The lines below should be written out again in full, exactly as they are.

##############################

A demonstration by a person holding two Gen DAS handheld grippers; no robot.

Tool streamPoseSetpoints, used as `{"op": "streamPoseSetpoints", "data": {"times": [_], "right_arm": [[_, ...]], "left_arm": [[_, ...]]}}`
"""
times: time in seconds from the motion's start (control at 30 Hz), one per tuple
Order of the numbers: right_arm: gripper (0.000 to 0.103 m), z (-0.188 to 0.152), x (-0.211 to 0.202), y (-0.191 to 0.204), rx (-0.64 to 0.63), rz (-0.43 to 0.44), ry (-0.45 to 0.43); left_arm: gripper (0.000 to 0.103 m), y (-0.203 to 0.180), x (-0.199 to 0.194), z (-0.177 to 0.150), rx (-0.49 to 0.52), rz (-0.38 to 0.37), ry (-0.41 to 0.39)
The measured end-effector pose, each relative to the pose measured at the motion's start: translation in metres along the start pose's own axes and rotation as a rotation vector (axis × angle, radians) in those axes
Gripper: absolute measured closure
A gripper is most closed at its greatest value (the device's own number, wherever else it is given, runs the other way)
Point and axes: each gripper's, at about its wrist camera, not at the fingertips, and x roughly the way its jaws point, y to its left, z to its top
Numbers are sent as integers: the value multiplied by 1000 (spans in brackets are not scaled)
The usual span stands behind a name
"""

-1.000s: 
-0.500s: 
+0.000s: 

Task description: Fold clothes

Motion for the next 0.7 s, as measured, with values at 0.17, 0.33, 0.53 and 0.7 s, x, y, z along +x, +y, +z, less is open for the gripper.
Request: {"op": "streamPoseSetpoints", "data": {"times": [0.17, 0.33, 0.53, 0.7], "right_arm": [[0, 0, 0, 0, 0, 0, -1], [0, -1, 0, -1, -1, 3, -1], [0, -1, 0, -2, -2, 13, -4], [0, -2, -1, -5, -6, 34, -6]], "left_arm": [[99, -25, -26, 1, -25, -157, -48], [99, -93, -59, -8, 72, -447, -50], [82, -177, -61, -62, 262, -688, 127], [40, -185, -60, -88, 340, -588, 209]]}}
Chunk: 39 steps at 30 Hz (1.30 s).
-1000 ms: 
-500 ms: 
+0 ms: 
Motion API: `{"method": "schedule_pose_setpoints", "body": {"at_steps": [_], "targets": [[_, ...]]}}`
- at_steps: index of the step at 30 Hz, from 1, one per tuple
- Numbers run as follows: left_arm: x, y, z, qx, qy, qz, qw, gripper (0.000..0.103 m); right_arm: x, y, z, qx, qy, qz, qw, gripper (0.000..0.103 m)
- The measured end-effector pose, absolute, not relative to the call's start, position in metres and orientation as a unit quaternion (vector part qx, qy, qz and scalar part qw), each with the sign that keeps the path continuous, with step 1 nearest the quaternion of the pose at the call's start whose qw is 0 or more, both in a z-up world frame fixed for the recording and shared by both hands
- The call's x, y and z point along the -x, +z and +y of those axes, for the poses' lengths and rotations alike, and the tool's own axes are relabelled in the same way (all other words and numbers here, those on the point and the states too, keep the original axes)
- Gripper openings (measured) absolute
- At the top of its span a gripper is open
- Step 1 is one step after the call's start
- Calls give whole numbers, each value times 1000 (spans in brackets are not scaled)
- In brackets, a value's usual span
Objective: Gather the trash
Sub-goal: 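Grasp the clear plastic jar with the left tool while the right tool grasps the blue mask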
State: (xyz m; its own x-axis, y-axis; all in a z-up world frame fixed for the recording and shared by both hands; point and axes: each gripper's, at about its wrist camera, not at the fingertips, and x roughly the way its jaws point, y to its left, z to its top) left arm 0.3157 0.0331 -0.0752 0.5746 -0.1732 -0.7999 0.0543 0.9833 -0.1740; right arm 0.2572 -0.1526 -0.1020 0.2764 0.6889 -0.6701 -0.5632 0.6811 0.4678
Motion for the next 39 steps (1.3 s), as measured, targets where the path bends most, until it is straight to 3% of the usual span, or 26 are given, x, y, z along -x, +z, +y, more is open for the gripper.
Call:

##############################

Answer space ::
A demonstration by a person holding two Gen DAS handheld grippers; no robot.

Tool streamPoseSetpoints, used as `{"op": "streamPoseSetpoints", "data": {"times": [_], "right_arm": [[_, ...]], "left_arm": [[_, ...]]}}`
"""
times: time in seconds from the motion's start (control at 30 Hz), one per tuple
Order of the numbers: right_arm: gripper (0.000 to 0.103 m), z (-0.188 to 0.152), x (-0.211 to 0.202), y (-0.191 to 0.204), rx (-0.64 to 0.63), rz (-0.43 to 0.44), ry (-0.45 to 0.43); left_arm: gripper (0.000 to 0.103 m), y (-0.203 to 0.180), x (-0.199 to 0.194), z (-0.177 to 0.150), rx (-0.49 to 0.52), rz (-0.38 to 0.37), ry (-0.41 to 0.39)
The measured end-effector pose, each relative to the pose measured at the motion's start: translation in metres along the start pose's own axes and rotation as a rotation vector (axis × angle, radians) in those axes
Gripper: absolute measured closure
A gripper is most closed at its greatest value (the device's own number, wherever else it is given, runs the other way)
Point and axes: each gripper's, at about its wrist camera, not at the fingertips, and x roughly the way its jaws point, y to its left, z to its top
Numbers are sent as integers: the value multiplied by 1000 (spans in brackets are not scaled)
The usual span stands behind a name
"""

-1.000s: 
-0.500s: 
+0.000s: 

Task description: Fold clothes

Motion for the next 0.7 s, as measured, with values at 0.17, 0.33, 0.53 and 0.7 s, x, y, z along +x, +y, +z, less is open for the gripper.
Request: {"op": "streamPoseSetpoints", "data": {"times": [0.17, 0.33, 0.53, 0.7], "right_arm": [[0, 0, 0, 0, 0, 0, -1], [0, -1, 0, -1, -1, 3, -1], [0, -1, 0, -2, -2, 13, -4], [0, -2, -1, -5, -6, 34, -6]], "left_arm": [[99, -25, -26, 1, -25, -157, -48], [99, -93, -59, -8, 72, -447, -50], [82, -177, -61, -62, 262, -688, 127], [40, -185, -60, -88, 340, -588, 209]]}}
Chunk: 39 steps at 30 Hz (1.30 s).
-1000 ms: 
-500 ms: 
+0 ms: 
Motion API: `{"method": "schedule_pose_setpoints", "body": {"at_steps": [_], "targets": [[_, ...]]}}`
- at_steps: index of the step at 30 Hz, from 1, one per tuple
- Numbers run as follows: left_arm: x, y, z, qx, qy, qz, qw, gripper (0.000..0.103 m); right_arm: x, y, z, qx, qy, qz, qw, gripper (0.000..0.103 m)
- The measured end-effector pose, absolute, not relative to the call's start, position in metres and orientation as a unit quaternion (vector part qx, qy, qz and scalar part qw), each with the sign that keeps the path continuous, with step 1 nearest the quaternion of the pose at the call's start whose qw is 0 or more, both in a z-up world frame fixed for the recording and shared by both hands
- The call's x, y and z point along the -x, +z and +y of those axes, for the poses' lengths and rotations alike, and the tool's own axes are relabelled in the same way (all other words and numbers here, those on the point and the states too, keep the original axes)
- Gripper openings (measured) absolute
- At the top of its span a gripper is open
- Step 1 is one step after the call's start
- Calls give whole numbers, each value times 1000 (spans in brackets are not scaled)
- In brackets, a value's usual span
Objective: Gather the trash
Sub-goal: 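Grasp the clear plastic jar with the left tool while the right tool grasps the blue mask
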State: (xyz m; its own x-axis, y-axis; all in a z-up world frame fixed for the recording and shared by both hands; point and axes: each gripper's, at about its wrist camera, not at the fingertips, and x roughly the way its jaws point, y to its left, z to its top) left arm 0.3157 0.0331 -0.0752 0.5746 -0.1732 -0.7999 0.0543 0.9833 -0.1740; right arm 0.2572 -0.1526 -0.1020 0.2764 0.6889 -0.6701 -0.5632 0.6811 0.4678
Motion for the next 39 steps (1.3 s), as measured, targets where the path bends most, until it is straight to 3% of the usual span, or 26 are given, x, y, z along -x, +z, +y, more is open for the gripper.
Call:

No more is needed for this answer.